What the exercise asks:
Within the data below, find the string "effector" and return each line where it occurs.
*** Collected material
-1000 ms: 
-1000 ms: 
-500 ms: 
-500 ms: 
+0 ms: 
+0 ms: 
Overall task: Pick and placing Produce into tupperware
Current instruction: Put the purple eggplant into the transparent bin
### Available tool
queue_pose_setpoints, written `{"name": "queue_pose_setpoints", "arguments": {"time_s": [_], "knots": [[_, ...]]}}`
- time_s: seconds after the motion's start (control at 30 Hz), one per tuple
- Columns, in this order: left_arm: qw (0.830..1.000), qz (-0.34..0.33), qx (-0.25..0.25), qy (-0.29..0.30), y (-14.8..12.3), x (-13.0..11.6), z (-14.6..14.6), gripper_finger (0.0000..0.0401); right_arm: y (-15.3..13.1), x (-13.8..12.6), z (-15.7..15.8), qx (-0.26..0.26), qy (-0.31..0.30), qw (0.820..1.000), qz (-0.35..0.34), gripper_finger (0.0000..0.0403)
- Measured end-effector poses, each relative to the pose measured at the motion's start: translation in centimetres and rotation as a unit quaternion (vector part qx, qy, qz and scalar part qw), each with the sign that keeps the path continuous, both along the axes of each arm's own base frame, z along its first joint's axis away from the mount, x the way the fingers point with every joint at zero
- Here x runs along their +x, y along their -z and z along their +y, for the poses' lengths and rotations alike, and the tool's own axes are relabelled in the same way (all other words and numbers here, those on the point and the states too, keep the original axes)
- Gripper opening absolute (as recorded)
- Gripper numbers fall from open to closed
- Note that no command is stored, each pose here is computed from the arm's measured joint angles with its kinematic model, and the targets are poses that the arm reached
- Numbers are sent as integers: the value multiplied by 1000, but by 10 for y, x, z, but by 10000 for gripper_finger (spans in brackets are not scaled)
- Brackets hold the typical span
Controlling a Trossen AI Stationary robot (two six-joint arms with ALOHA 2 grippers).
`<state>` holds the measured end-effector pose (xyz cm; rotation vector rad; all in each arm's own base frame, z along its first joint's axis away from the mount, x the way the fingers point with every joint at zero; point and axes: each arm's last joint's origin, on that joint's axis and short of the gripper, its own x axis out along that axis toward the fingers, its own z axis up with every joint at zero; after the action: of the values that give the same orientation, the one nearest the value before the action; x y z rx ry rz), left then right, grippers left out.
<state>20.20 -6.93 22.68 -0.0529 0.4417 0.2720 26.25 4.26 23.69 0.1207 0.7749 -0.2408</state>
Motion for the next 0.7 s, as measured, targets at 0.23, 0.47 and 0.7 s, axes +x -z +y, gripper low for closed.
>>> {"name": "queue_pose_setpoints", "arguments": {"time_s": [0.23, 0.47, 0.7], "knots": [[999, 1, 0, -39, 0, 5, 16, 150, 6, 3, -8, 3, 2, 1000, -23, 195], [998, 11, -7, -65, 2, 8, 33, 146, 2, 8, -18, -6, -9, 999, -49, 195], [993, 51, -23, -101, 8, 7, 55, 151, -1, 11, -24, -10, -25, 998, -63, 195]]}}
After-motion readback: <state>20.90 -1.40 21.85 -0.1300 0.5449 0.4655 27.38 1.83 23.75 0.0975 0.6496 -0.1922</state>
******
Finished exercise:
- Measured end-effector poses, each relative to the pose measured at the motion's start: translation in centimetres and rotation as a unit quaternion (vector part qx, qy, qz and scalar part qw), each with the sign that keeps the path continuous, both along the axes of each arm's own base frame, z along its first joint's axis away from the mount, x the way the fingers point with every joint at zero
`<state>` holds the measured end-effector pose (xyz cm; rotation vector rad; all in each arm's own base frame, z along its first joint's axis away from the mount, x the way the fingers point with every joint at zero; point and axes: each arm's last joint's origin, on that joint's axis and short of the gripper, its own x axis out along that axis toward the fingers, its own z axis up with every joint at zero; after the action: of the values that give the same orientation, the one nearest the value before the action; x y z rx ry rz), left then right, grippers left out.

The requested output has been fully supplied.